BRASÍLIA – O ministro Cristiano Zanin, do Supremo Tribunal Federal (STF), foi designado nesta quarta-feira, 11, como o novo relator do mandado de segurança que visa obrigar a Câmara dos Deputados a instalar a CPI do Banco Master. A redistribuição do caso ocorreu por sorteio, após o ministro Dias Toffoli declarar-se suspeito para atuar no […]
BRASÍLIA – O ministro Cristiano Zanin, do Supremo Tribunal Federal (STF), foi designado nesta quarta-feira, 11, como o novo relator do mandado de segurança que visa obrigar a Câmara dos Deputados a instalar a CPI do Banco Master. A redistribuição do caso ocorreu por sorteio, após o ministro Dias Toffoli declarar-se suspeito para atuar no processo.

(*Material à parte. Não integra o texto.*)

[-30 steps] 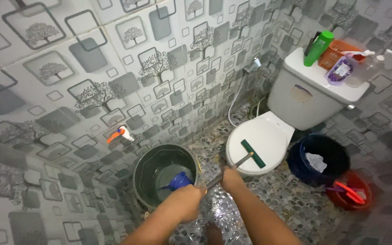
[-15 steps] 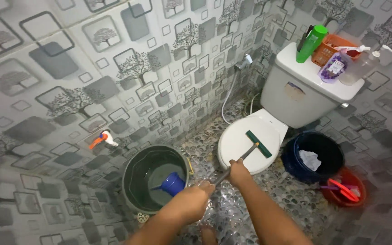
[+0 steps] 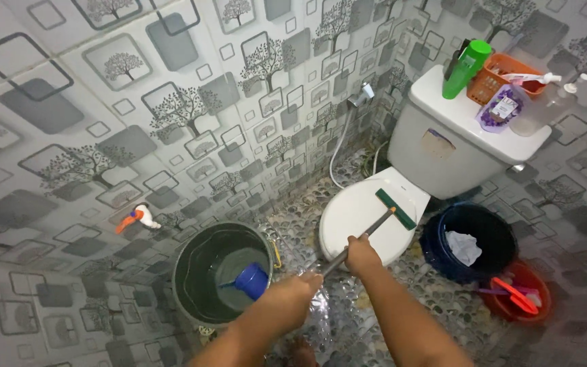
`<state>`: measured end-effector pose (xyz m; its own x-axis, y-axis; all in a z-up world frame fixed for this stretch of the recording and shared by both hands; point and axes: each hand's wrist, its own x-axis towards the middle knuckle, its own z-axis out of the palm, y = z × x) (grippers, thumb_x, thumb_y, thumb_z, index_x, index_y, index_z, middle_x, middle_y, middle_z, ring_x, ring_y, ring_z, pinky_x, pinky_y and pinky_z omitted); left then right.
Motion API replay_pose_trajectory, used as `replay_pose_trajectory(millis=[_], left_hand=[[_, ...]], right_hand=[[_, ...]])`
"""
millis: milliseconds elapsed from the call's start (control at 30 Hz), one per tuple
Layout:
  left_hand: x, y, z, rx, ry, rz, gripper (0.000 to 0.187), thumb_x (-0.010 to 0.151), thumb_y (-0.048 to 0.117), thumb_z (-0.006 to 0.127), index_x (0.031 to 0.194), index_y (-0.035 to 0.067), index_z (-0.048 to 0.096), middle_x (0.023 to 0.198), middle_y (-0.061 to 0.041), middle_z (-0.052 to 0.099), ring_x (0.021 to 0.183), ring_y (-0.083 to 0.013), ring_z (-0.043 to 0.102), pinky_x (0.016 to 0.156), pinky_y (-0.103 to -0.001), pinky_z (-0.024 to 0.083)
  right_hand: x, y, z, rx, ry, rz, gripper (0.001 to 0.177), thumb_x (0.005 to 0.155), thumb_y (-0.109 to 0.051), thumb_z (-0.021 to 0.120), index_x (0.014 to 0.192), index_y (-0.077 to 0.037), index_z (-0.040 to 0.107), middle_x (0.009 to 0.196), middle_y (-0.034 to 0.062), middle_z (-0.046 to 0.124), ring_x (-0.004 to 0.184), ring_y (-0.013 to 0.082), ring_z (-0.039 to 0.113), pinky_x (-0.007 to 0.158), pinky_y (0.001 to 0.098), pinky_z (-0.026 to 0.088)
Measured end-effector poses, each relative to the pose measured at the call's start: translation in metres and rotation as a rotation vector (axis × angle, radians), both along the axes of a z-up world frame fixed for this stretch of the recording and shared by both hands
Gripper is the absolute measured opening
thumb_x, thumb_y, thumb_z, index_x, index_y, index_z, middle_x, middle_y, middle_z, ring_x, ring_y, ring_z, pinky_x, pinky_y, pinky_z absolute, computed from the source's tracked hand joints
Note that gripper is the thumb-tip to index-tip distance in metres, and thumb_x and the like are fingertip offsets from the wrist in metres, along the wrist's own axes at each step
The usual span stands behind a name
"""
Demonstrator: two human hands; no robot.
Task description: Cleaning a small washing machine and a toilet using a cloth, squeegee, and brush
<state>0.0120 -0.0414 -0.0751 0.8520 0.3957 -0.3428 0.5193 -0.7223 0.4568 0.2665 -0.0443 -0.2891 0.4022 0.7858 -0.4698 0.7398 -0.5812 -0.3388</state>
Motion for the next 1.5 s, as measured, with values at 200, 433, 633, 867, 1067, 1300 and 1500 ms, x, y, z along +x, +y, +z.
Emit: replay_pose_trajectory(millis=[200,433,633,867,1067,1300,1500], left_hand=[[-0.001,0.004,-0.021,-0.015,0.056,-0.027,0.052,0.077,-0.012,0.051,0.127,0.005,0.050,0.128,-0.014,0.059,0.090,-0.0415,0.063,0.066,-0.057,0.055],[-0.004,0.000,0.007,-0.039,0.144,-0.070,0.044,0.083,-0.005,0.057,0.125,0.006,0.048,0.120,-0.019,0.059,0.093,-0.0443,0.065,0.072,-0.057,0.055],[-0.017,-0.003,0.033,-0.025,0.173,-0.017,0.039,0.086,-0.005,0.053,0.122,0.008,0.056,0.109,-0.018,0.066,0.090,-0.0402,0.069,0.074,-0.051,0.055],[-0.047,-0.017,0.067,-0.113,0.175,-0.002,0.038,0.083,-0.013,0.046,0.116,0.004,0.057,0.108,-0.020,0.064,0.094,-0.0373,0.062,0.077,-0.050,0.053],[-0.085,-0.026,0.051,-0.082,0.110,-0.014,0.034,0.085,-0.003,0.050,0.116,0.004,0.059,0.106,-0.021,0.064,0.092,-0.0430,0.065,0.076,-0.053,0.053],[-0.122,-0.038,0.038,-0.021,0.179,-0.031,0.036,0.087,0.004,0.055,0.122,0.010,0.060,0.101,-0.021,0.066,0.091,-0.0431,0.068,0.077,-0.052,0.056],[-0.139,-0.033,0.046,-0.001,0.196,-0.046,0.029,0.086,0.005,0.057,0.115,0.007,0.058,0.103,-0.022,0.067,0.091,-0.0459,0.068,0.077,-0.054,0.055]], right_hand=[[0.008,0.005,-0.017,0.004,0.011,0.063,0.029,0.100,-0.022,0.051,0.122,-0.005,0.058,0.142,0.0332,0.037,0.100,0.0458,0.069,0.096,0.0535,0.055],[-0.003,0.002,-0.005,-0.079,0.006,0.040,0.028,0.098,-0.024,0.053,0.119,-0.007,0.059,0.139,0.0268,0.040,0.101,0.0461,0.069,0.093,0.0566,0.056],[-0.019,-0.001,0.000,-0.039,0.015,0.035,0.027,0.098,-0.028,0.050,0.117,-0.011,0.060,0.128,0.0224,0.048,0.098,0.0452,0.070,0.091,0.0564,0.057],[-0.065,-0.019,0.058,-0.156,0.056,0.035,0.057,0.079,-0.031,0.080,0.128,-0.013,0.056,0.138,0.0194,0.041,0.090,0.0361,0.074,0.087,0.0446,0.061],[-0.088,-0.032,0.014,-0.047,-0.005,0.070,0.036,0.085,-0.019,0.061,0.120,-0.011,0.059,0.129,0.0221,0.049,0.100,0.0469,0.070,0.093,0.0556,0.057],[-0.129,-0.039,-0.002,-0.101,-0.058,0.097,0.051,0.083,-0.019,0.074,0.130,-0.012,0.056,0.143,0.0244,0.041,0.108,0.0462,0.070,0.100,0.0545,0.056],[-0.145,-0.036,-0.015,0.012,-0.065,0.110,0.037,0.087,-0.018,0.056,0.121,-0.007,0.062,0.126,0.0240,0.054,0.105,0.0475,0.068,0.098,0.0540,0.056]])
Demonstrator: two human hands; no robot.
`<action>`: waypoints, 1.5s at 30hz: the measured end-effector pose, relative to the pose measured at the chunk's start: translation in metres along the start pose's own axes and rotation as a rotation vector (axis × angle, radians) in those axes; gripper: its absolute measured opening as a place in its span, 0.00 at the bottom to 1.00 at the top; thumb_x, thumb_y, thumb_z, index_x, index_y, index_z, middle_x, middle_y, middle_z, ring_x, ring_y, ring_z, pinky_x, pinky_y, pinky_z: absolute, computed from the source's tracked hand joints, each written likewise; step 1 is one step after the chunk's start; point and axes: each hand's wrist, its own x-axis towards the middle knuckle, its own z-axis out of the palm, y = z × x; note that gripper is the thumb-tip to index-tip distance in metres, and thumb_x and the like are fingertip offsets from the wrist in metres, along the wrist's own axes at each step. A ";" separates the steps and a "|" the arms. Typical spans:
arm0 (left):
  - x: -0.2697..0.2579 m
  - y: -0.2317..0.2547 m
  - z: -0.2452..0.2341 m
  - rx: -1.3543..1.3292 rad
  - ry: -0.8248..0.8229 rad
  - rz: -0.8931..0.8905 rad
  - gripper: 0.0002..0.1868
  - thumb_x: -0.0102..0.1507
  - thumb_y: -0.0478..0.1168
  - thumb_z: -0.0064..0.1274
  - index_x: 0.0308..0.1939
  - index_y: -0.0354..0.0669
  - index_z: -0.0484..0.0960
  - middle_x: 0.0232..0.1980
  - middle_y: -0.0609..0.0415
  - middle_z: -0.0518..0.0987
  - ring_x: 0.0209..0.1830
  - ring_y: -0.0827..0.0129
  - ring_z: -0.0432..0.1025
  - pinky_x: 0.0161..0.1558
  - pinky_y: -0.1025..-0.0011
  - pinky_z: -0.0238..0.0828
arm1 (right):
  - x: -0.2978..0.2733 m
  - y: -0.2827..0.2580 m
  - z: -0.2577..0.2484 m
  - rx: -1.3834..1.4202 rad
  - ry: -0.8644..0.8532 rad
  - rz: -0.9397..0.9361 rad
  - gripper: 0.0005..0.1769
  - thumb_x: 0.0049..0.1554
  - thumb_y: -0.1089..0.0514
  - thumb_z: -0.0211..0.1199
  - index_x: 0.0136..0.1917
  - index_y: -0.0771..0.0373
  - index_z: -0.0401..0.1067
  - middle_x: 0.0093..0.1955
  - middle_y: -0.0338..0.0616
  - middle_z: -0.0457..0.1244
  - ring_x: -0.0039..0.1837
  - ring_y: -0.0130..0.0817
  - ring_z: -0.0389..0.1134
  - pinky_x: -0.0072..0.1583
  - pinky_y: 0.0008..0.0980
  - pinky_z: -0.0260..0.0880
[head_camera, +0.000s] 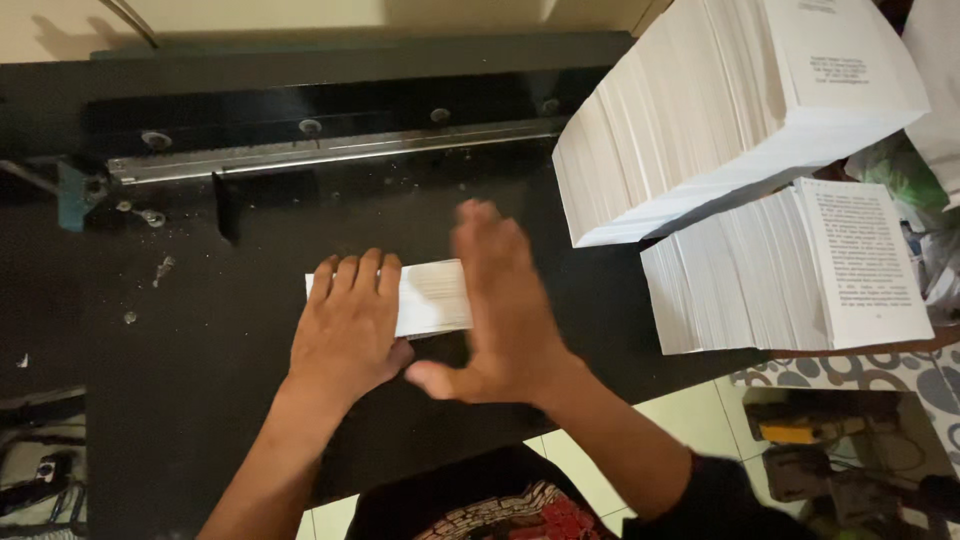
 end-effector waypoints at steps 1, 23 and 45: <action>-0.001 -0.003 0.007 -0.008 0.055 0.005 0.52 0.51 0.56 0.67 0.70 0.31 0.63 0.63 0.36 0.72 0.68 0.48 0.66 0.73 0.51 0.47 | 0.003 -0.004 0.010 -0.136 -0.008 -0.083 0.69 0.54 0.21 0.56 0.85 0.69 0.32 0.87 0.62 0.33 0.87 0.58 0.32 0.82 0.57 0.27; -0.007 -0.019 -0.028 -0.063 -0.164 0.038 0.52 0.47 0.42 0.70 0.70 0.24 0.62 0.59 0.35 0.78 0.65 0.47 0.70 0.78 0.49 0.33 | 0.023 0.000 0.010 -0.314 -0.542 0.044 0.57 0.44 0.39 0.61 0.75 0.79 0.54 0.66 0.67 0.61 0.70 0.63 0.63 0.79 0.66 0.32; -0.029 -0.087 0.057 -1.148 0.358 -0.073 0.44 0.36 0.31 0.77 0.58 0.35 0.80 0.49 0.40 0.85 0.58 0.51 0.76 0.65 0.48 0.63 | 0.025 0.033 0.019 -0.242 -0.477 0.037 0.46 0.45 0.39 0.68 0.68 0.70 0.63 0.56 0.62 0.66 0.60 0.57 0.70 0.77 0.61 0.46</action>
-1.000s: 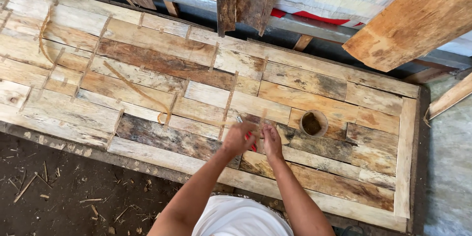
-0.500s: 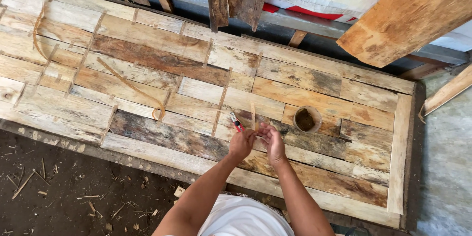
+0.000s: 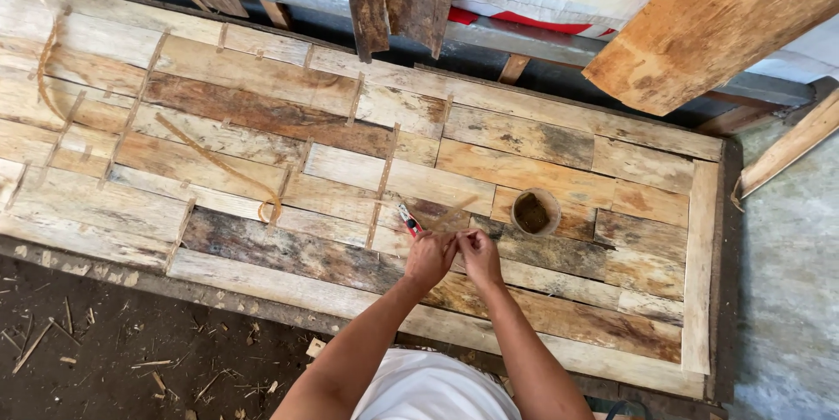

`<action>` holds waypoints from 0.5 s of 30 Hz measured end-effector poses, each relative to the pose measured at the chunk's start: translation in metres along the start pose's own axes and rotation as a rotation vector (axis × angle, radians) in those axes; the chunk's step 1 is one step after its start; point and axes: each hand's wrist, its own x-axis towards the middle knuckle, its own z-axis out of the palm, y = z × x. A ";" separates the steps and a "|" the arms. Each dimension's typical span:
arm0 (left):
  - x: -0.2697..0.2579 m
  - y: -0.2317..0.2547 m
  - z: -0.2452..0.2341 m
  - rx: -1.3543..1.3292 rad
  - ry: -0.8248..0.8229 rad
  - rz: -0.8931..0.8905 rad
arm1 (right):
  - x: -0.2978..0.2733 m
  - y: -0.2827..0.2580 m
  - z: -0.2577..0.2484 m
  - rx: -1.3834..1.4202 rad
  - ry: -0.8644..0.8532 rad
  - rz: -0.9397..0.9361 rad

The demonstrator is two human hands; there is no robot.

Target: The person is measuring and cutting wood panels with a utility knife to fit a specific pattern.

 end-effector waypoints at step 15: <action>0.069 0.020 0.084 -0.412 -0.319 -0.170 | 0.042 -0.049 -0.126 -0.052 0.297 0.046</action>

A ação, protocolada pelo deputado federal Rodrigo Rollemberg (PSB-DF), questiona o que classifica como “omissão institucional” do presidente da Câmara, Hugo Motta (Republicanos-PB). Segundo o parlamentar, o requerimento de criação da comissão já cumpre todos os requisitos constitucionais, mas permanece sem andamento há mais de 30 dias.
Suspeição e bastidores
Toffoli havia sido sorteado relator do pedido no início da tarde, mas declinou da função poucas horas depois, alegando “motivo de foro íntimo”. O magistrado já havia deixado a relatoria de outros inquéritos envolvendo o Banco Master em fevereiro, após revelações de que um fundo ligado à instituição financeira adquiriu participação em um resort do qual o ministro é sócio.
Embora Toffoli ressalte que sua atuação em processos da “Operação Compliance Zero” tenha sido validada anteriormente, o desgaste gerado pelas investigações da Polícia Federal sobre o controle do banco acelerou seu afastamento voluntário de casos conexos.
O foco da investigação
A CPI pretendida pelo grupo de deputados busca investigar supostas irregularidades e fraudes em operações financeiras envolvendo o Banco Master e o Banco de Brasília (BRB). O pedido de Rollemberg sustenta que a demora na instalação da comissão prejudica a prerrogativa de fiscalização do Poder Legislativo.
Agora sob a responsabilidade de Zanin, o mandado de segurança entra na fase de análise jurídica para determinar se o Judiciário deve intervir no cronograma da Câmara, que atualmente lida com uma fila de quase 20 pedidos de CPI aguardando oficialização.